Covercy is targeting suppliers and importers of goods, as well as exporters, travel agencies, real estate transactions, lawyers and accountants, and any corporates that have cross-border payment needs, including payroll related. Such customers, even with the best pricing from their banks, will often not know what rate they will get on the FX side, or if they know one side of the transaction, for example they are sending X amount of US dollars, they won’t know the amount that will be received on the other side in the local currency until after the transaction is done, and as reiterated throughout this post.
Covercy aims not only to save money on the cost of the transfer, using its multi-currency denominated account, but also leveraging its risk-management approach to lock in the forex rates beforehand so that clients know exactly what rate they are paying and the resulting foreign currency amount that will be received on the other side. These two areas are the crux of the Covercy offering.

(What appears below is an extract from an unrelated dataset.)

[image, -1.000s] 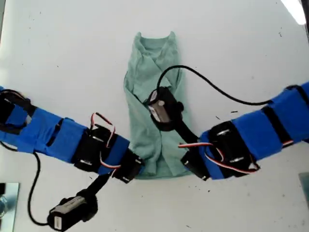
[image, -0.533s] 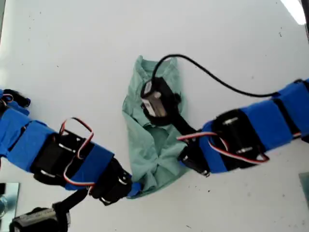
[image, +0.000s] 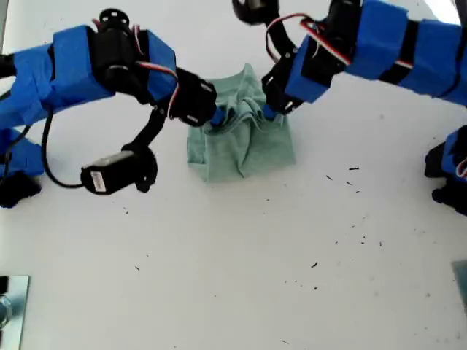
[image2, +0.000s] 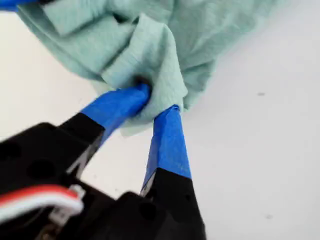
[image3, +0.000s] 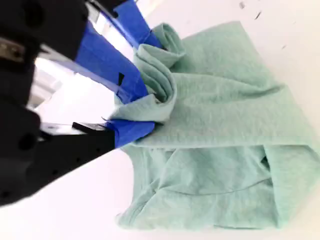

US-based venture capital firm SGVC – which led the last round for Covercy – invests in FinTech and looks for established revenue models, a strong ecosystem of investors, a defensible product, and the ability to scale, according to a description on its website. These attributes must have been attractive in Covercy’s business model as part of SGVC’s due diligence before the $1.5m round was invested. Therefore, Covercy could be well positioned to grow into this space with the right strategy and marketing plan and execution.
Mr. Cohen explained to Finance Magnates that Covercy’s current Chief Marketing Officer Boaz Zaionce had previously led marketing and sales efforts for the popular website creation services offered by Wix.com, and thus brought complementary talents to balance between his own FX expertise. Covercy’s management include board members, and senior management in Europe and Israel, who are driving the focus to scale the firm’s business model across target customers who stand to potentially save on cross-border transfers.
In reviewing the Covercy website as part of this analysis update, the signup and navigation were easy and the interface intuitive, and it will be interesting to see to what degree the company will evolve from here in terms of its product, website and overall growth targets. The payments space continues to see new market entrants driven by new FinTech ideas that are aimed to solve existing challenges and/or discover new opportunities.